SPO(G) is not a new syntax, nor a format or a protocol. It is, however, a syntactic profile and a convention.
<sparql xmlns="http://www.w3.org/2005/sparql-results#"> <head> <variable name="g"/> <variable name="s"/> <variable name="p"/> <variable name="o"/> </head> <results> ... </results> </sparql>
I have previously written about exchange of named RDF graphs through the use of quads-in-zips, and while that approach works just fine, it needs to be implemented on both sides of the exchange.
This is also true for SPO(G), but with SPARQL implementations being widespread, the export side is already in place all around the web, and the import side is quite easily implemented — I have sent an implementation of SPARQLXMLResultLoader for ARC to bengee, and while he is also busy working on a streaming serialiser, it seems likely it’ll be a part of a coming release of ARC.

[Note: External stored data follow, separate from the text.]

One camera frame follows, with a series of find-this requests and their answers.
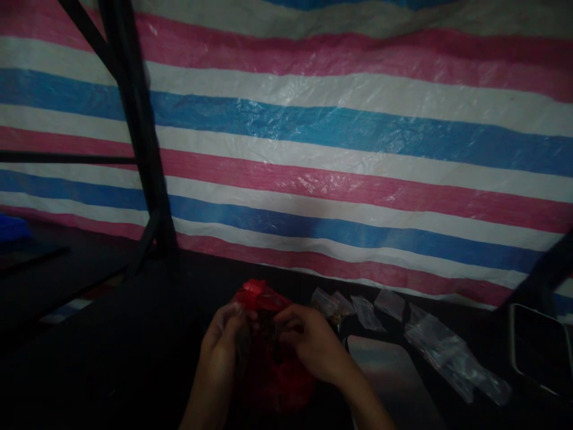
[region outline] right hand
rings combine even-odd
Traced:
[[[279,340],[295,349],[315,378],[338,386],[357,368],[319,311],[290,305],[275,316],[275,323],[283,327]]]

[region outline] metal bar
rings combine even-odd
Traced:
[[[519,303],[554,316],[553,292],[571,274],[573,274],[573,230],[539,259],[529,276],[495,310],[495,314],[504,315],[511,303]]]
[[[98,4],[109,46],[128,76],[127,85],[118,83],[119,92],[135,157],[139,160],[147,209],[152,214],[158,208],[161,215],[156,234],[158,252],[175,252],[178,249],[177,237],[133,8],[130,1],[124,0],[99,0]]]
[[[0,151],[0,162],[33,162],[65,164],[137,164],[133,157],[65,154],[52,152]]]
[[[76,27],[90,44],[96,55],[115,78],[118,85],[120,82],[127,84],[127,75],[123,67],[101,35],[100,31],[90,19],[84,7],[78,0],[58,1],[66,11],[67,15],[72,19],[73,23],[76,24]]]
[[[139,272],[141,265],[143,264],[143,260],[149,251],[149,248],[153,244],[153,239],[155,239],[155,235],[157,234],[157,229],[159,226],[159,221],[161,220],[161,213],[159,209],[153,211],[151,216],[149,217],[149,221],[147,221],[147,225],[145,226],[145,230],[139,239],[139,243],[137,244],[137,249],[135,250],[135,255],[133,260],[131,261],[129,267],[124,276],[124,281],[134,277]]]

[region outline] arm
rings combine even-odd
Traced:
[[[254,322],[257,318],[255,313],[232,312],[228,306],[219,309],[205,333],[193,388],[179,430],[220,430],[225,425],[233,392],[235,339],[247,320],[250,320],[253,330],[258,329]],[[220,321],[223,320],[227,321],[221,330]]]
[[[297,351],[307,370],[344,395],[360,430],[395,430],[368,379],[320,312],[291,305],[275,316],[275,322],[284,327],[281,342]]]

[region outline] pink stripe
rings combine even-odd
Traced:
[[[53,214],[36,209],[6,205],[0,205],[0,212],[24,219],[48,221],[58,225],[76,227],[82,230],[104,233],[112,236],[123,236],[133,240],[139,240],[143,234],[143,227],[139,225],[95,221],[74,214]]]
[[[287,269],[310,269],[325,277],[348,281],[368,279],[389,287],[408,288],[432,296],[459,294],[476,302],[499,306],[512,292],[509,288],[491,282],[442,278],[393,265],[375,262],[349,263],[314,252],[248,247],[209,236],[187,236],[181,233],[177,236],[179,246],[190,251]]]
[[[4,35],[91,51],[55,0],[9,0]],[[88,11],[98,19],[97,11]],[[146,59],[178,67],[275,75],[383,73],[441,84],[506,88],[573,102],[573,42],[522,36],[478,37],[428,29],[389,39],[317,35],[261,39],[137,14]]]
[[[132,154],[129,144],[86,137],[10,127],[0,127],[0,136],[0,149],[93,155]],[[573,204],[564,202],[173,149],[162,149],[161,158],[166,175],[239,188],[371,204],[403,211],[429,211],[554,233],[567,233],[572,226]]]

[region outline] small plastic bag
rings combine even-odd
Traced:
[[[345,314],[354,315],[356,313],[354,305],[350,303],[349,300],[344,297],[340,291],[334,293],[332,298],[340,303],[340,308],[344,311]]]
[[[344,296],[338,293],[342,299],[348,304],[350,302],[344,298]],[[328,293],[324,292],[321,288],[317,288],[315,292],[312,294],[312,298],[310,299],[310,304],[322,312],[322,314],[332,323],[332,325],[336,326],[338,332],[340,332],[340,327],[342,322],[348,315],[352,313],[356,313],[354,311],[354,307],[348,308],[348,306],[340,302],[338,299],[330,296]]]
[[[330,318],[338,308],[338,301],[334,300],[321,288],[317,288],[315,292],[312,293],[310,304],[321,311],[327,318]]]
[[[336,329],[340,333],[340,327],[342,326],[343,321],[346,317],[354,315],[356,310],[352,303],[350,303],[339,291],[336,291],[336,293],[332,295],[332,299],[335,300],[338,305],[330,320],[334,325],[336,325]]]
[[[402,322],[406,301],[388,288],[382,288],[374,301],[374,306]]]
[[[474,387],[498,405],[509,401],[510,385],[481,366],[462,338],[433,315],[415,305],[410,307],[404,336],[467,403],[473,401]]]
[[[367,301],[362,296],[350,296],[352,298],[352,303],[358,314],[358,320],[364,328],[368,330],[377,331],[379,333],[385,333],[386,329],[382,326],[382,323],[376,315],[374,314],[374,305]]]

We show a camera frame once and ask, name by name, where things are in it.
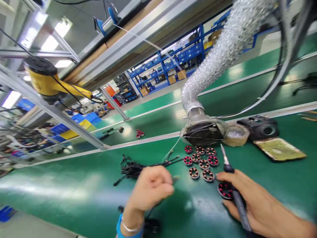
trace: left hand
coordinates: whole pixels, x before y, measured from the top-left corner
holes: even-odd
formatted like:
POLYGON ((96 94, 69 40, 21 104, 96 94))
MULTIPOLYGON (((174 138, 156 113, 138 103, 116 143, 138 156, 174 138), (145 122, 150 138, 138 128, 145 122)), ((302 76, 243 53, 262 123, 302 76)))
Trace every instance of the left hand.
MULTIPOLYGON (((152 209, 161 200, 174 193, 171 174, 163 166, 146 167, 142 170, 123 212, 123 222, 129 229, 141 228, 144 212, 152 209)), ((125 237, 137 232, 127 232, 121 223, 125 237)))

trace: silver bracelet
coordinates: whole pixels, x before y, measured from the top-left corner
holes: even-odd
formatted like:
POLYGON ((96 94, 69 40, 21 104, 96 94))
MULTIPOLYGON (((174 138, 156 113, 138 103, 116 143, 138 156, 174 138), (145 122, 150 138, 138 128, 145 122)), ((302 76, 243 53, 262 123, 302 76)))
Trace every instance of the silver bracelet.
POLYGON ((122 216, 121 223, 122 223, 123 227, 125 228, 125 230, 126 230, 127 232, 132 233, 132 232, 136 232, 136 231, 139 230, 139 228, 135 228, 135 229, 129 229, 129 228, 127 228, 127 226, 126 226, 125 223, 123 222, 123 216, 122 216))

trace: soldering iron handle
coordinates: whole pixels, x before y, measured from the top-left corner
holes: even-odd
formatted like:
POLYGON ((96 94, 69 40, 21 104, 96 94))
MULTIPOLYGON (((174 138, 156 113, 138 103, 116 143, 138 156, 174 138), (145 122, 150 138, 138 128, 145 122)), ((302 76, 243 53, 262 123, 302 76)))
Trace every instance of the soldering iron handle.
POLYGON ((244 208, 244 204, 243 204, 243 201, 242 201, 242 196, 239 193, 239 191, 236 190, 236 189, 234 189, 232 191, 232 195, 233 195, 233 199, 234 199, 235 205, 237 206, 237 210, 239 212, 239 216, 240 216, 240 219, 241 219, 242 227, 246 231, 247 237, 253 237, 253 235, 249 236, 250 235, 249 233, 251 233, 251 234, 253 234, 253 233, 252 233, 252 228, 251 228, 251 225, 250 225, 248 217, 247 217, 246 210, 244 208))

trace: flexible aluminum duct
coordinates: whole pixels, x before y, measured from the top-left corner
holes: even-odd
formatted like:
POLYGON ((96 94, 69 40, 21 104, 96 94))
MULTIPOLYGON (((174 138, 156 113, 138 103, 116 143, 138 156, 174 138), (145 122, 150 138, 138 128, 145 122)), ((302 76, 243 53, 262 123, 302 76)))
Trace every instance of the flexible aluminum duct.
POLYGON ((238 58, 273 9, 275 2, 276 0, 234 2, 217 44, 182 89, 182 103, 187 113, 193 108, 203 108, 197 100, 198 94, 218 79, 238 58))

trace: green workbench
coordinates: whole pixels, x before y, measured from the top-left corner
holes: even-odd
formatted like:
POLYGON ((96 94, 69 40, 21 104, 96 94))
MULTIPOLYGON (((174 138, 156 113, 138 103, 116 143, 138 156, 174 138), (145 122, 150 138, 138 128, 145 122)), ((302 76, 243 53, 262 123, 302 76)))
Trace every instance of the green workbench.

As can be seen from the example, SPO(G) is simply a constrained SPARQL Query Results XML Format: It needs to have three or four variables, s
, p
, and o
must be present, with g
being optional (making it YARS). For all results, all variables must be bound.
SPO(G) isn’t as compact as quads-in-zips, but there’s no reason for it not to be compressed during exchange, either through a manual process or via the usual gzip-encoding on-the-fly.
I should perhaps write it up properly, but I think I’d rather go off and implement it for Redland.